La Cina è responsabile di  una cronica sovrapproduzione di acciaio: con una produzione annua di un miliardo di tonnellate,  produce da sola più acciaio del resto del mondo messo insieme. E, a causa del crollo del mercato immobiliare e del rallentamento economico, si prevede che la Cina consumerà in futuro ancora meno acciaio: lasciando tra 200 e 250 milioni di tonnellate da destinare ai mercati esteri.

Nel 2024, le esportazioni di acciaio della Cina hanno raggiunto un massimo storico di 110,7 milioni di tonnellate, con un aumento su base annua del 22%. Questa cifra è superiore alla produzione totale degli Stati Uniti, pari a 80 milioni di tonnellate, e molto più elevata rispetto alle importazioni statunitensi, che si attestano intorno ai 26 milioni di tonnellate. Anche se la Cina non esporta direttamente molto acciaio negli Stati Uniti, l’impatto indiretto dell’inondazione di acciaio cinese a basso costo sul mercato globale danneggia i produttori statunitensi.

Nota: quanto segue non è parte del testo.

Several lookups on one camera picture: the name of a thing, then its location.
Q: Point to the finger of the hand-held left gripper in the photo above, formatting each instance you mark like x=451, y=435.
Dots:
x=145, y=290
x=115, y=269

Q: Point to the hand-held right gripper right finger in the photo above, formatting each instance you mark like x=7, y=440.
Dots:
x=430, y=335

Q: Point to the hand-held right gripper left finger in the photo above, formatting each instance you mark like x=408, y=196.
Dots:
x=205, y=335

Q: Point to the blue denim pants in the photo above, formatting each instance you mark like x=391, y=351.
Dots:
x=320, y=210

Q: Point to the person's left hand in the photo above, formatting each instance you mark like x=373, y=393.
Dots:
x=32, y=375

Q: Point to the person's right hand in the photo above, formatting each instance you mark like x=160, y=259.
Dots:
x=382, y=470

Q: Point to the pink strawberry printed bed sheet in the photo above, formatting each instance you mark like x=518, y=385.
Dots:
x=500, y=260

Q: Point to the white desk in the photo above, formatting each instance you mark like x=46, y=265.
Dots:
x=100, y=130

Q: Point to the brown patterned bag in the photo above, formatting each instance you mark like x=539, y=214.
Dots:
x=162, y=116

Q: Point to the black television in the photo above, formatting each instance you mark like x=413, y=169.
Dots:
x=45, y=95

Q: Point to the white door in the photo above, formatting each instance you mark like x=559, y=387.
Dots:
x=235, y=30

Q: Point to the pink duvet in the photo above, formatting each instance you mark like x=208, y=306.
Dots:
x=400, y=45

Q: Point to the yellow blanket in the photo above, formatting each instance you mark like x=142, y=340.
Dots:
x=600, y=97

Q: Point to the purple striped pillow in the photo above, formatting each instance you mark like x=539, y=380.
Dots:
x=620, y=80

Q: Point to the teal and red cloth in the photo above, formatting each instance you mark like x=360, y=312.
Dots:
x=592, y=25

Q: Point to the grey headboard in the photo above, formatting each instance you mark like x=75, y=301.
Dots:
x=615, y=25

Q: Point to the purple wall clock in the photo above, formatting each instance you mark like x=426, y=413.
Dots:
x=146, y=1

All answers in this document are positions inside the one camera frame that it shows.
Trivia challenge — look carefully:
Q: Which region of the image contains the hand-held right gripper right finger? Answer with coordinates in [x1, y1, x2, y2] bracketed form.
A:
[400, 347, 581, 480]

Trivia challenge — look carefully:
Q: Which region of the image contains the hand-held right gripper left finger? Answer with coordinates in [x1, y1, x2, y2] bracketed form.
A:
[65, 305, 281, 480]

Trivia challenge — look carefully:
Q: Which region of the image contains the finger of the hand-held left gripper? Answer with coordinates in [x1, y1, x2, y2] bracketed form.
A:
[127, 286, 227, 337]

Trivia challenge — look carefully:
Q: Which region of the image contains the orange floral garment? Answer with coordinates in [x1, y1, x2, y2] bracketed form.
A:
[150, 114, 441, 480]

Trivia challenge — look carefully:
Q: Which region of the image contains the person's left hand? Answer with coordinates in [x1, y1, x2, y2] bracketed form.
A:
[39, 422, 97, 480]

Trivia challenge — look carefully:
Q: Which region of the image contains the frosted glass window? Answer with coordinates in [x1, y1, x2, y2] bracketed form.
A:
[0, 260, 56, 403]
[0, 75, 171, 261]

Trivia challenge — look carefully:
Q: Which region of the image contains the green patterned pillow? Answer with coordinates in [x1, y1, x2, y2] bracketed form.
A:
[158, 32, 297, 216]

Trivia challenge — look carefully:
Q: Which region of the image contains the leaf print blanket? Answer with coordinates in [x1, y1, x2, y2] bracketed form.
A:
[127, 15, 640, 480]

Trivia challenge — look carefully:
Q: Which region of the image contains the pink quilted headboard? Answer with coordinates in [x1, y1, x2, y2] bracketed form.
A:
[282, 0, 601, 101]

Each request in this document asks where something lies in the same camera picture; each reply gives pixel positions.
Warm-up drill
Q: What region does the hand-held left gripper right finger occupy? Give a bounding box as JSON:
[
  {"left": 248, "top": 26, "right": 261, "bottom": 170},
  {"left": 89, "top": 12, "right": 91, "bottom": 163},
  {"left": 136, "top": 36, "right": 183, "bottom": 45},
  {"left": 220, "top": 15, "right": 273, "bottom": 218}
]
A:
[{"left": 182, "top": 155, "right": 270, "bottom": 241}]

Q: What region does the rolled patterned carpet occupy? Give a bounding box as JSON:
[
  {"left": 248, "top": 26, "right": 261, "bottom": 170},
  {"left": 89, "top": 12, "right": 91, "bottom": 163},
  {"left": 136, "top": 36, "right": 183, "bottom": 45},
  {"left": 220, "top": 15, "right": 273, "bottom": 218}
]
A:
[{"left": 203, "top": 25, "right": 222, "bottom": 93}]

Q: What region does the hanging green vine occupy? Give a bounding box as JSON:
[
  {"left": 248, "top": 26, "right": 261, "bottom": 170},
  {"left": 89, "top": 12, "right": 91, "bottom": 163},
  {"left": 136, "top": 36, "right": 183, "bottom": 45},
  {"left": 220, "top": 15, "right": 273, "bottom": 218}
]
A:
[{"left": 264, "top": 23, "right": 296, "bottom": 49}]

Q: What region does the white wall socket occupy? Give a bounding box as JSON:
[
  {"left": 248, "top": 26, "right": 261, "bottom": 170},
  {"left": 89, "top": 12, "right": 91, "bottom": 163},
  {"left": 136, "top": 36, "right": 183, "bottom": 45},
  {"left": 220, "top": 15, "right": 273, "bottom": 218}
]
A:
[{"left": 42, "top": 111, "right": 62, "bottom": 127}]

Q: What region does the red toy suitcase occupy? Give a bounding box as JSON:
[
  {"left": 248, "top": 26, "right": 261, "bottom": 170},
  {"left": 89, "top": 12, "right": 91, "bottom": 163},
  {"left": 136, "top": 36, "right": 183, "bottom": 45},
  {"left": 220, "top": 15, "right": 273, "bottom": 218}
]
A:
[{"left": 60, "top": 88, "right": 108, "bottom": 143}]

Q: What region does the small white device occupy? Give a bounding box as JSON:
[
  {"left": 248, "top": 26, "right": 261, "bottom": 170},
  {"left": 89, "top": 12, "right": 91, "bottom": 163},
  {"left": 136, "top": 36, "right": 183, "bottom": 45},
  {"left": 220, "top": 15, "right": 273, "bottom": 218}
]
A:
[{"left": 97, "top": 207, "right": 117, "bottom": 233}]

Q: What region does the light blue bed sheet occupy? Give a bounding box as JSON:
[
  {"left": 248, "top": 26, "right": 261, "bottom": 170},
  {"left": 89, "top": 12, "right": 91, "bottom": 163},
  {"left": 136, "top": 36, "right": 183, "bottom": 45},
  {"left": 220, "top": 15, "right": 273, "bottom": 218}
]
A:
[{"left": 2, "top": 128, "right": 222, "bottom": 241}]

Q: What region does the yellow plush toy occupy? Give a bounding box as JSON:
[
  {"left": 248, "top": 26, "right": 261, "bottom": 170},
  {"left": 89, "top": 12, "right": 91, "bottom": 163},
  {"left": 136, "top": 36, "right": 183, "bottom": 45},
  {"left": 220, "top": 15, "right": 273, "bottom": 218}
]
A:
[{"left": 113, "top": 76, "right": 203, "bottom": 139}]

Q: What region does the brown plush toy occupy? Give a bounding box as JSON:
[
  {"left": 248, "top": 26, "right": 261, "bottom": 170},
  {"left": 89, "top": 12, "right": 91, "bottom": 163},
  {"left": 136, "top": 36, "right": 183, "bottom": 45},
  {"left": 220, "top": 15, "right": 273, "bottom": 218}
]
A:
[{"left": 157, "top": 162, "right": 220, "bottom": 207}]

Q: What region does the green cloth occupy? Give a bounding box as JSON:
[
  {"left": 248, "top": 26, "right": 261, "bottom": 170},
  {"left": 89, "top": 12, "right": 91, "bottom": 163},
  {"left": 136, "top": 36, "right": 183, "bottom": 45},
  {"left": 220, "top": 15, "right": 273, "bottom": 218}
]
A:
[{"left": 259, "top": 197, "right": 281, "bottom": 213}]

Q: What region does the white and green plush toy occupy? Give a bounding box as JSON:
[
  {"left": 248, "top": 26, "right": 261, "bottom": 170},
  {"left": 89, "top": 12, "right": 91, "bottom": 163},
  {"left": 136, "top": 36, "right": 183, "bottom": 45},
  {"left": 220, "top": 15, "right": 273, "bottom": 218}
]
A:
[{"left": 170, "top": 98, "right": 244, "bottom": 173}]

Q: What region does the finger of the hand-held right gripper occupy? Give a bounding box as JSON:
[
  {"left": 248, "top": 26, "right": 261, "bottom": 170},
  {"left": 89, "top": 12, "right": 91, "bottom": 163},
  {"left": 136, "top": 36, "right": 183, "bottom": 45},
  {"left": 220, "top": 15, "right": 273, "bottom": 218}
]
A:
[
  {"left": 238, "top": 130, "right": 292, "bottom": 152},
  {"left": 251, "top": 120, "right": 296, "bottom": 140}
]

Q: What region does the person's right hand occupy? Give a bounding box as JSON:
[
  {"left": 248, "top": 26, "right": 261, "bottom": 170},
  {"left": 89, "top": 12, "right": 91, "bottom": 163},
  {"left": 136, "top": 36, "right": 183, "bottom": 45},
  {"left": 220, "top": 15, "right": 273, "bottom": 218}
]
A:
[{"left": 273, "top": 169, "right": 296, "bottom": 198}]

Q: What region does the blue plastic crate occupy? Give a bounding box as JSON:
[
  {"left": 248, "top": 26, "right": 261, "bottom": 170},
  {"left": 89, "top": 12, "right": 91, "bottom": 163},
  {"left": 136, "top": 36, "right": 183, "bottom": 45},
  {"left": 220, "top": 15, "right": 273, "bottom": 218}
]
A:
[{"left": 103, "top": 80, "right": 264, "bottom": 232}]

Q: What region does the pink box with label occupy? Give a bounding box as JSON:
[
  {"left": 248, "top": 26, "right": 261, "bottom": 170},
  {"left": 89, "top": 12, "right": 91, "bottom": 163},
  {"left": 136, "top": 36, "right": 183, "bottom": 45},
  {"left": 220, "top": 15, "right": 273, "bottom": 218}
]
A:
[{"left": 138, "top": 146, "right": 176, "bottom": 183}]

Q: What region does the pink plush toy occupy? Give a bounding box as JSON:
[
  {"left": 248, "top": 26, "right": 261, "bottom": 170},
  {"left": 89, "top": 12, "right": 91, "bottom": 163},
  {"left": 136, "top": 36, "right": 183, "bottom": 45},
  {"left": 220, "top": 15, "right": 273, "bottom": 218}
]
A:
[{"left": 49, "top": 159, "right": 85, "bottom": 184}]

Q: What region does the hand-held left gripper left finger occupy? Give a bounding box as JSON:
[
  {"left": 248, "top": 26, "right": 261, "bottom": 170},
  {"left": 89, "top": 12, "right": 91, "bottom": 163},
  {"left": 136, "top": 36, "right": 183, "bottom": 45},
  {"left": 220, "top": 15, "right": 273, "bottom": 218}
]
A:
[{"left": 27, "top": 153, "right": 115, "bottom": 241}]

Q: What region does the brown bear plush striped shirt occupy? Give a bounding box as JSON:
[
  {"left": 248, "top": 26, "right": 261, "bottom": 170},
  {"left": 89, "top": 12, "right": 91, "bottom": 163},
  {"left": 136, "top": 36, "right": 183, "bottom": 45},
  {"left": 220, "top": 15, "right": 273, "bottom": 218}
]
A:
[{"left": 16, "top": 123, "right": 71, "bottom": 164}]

Trump aveva inizialmente imposto dazi del 25% sull’acciaio nel 2018, durante il suo primo mandato, ma le esenzioni concesse in seguito ne avevano annullato di fatto l’efficacia.  La nuova misura elimina tutte le esenzioni, e Trump ha dichiarato che l’amministrazione si impegnerà anche a «contrastare la riclassificazione errata dei dazi e gli schemi di evasione doganale».

Secondo i dati del commercio mondiale dell’Organizzazione mondiale del commercio, i dazi effettivi sulle importazioni di acciaio statunitense ai sensi della Sezione 232 erano praticamente nulli per le spedizioni provenienti da grandi esportatori come Ue, Cina, Giappone e India. Con le nuove modifiche, l’accordo di libero scambio tra Stati Uniti, Canada e Messico non sarà più applicabile alle importazioni di acciaio. Inoltre, le quote esenti da dazi negoziate separatamente con Ue, Regno Unito e Giappone cesseranno di essere valide. I dazi annunciati del 25% non si applicano a tutti i prodotti in acciaio, ma solo a specifici prodotti definiti ai sensi della Sezione 232 nel 2018.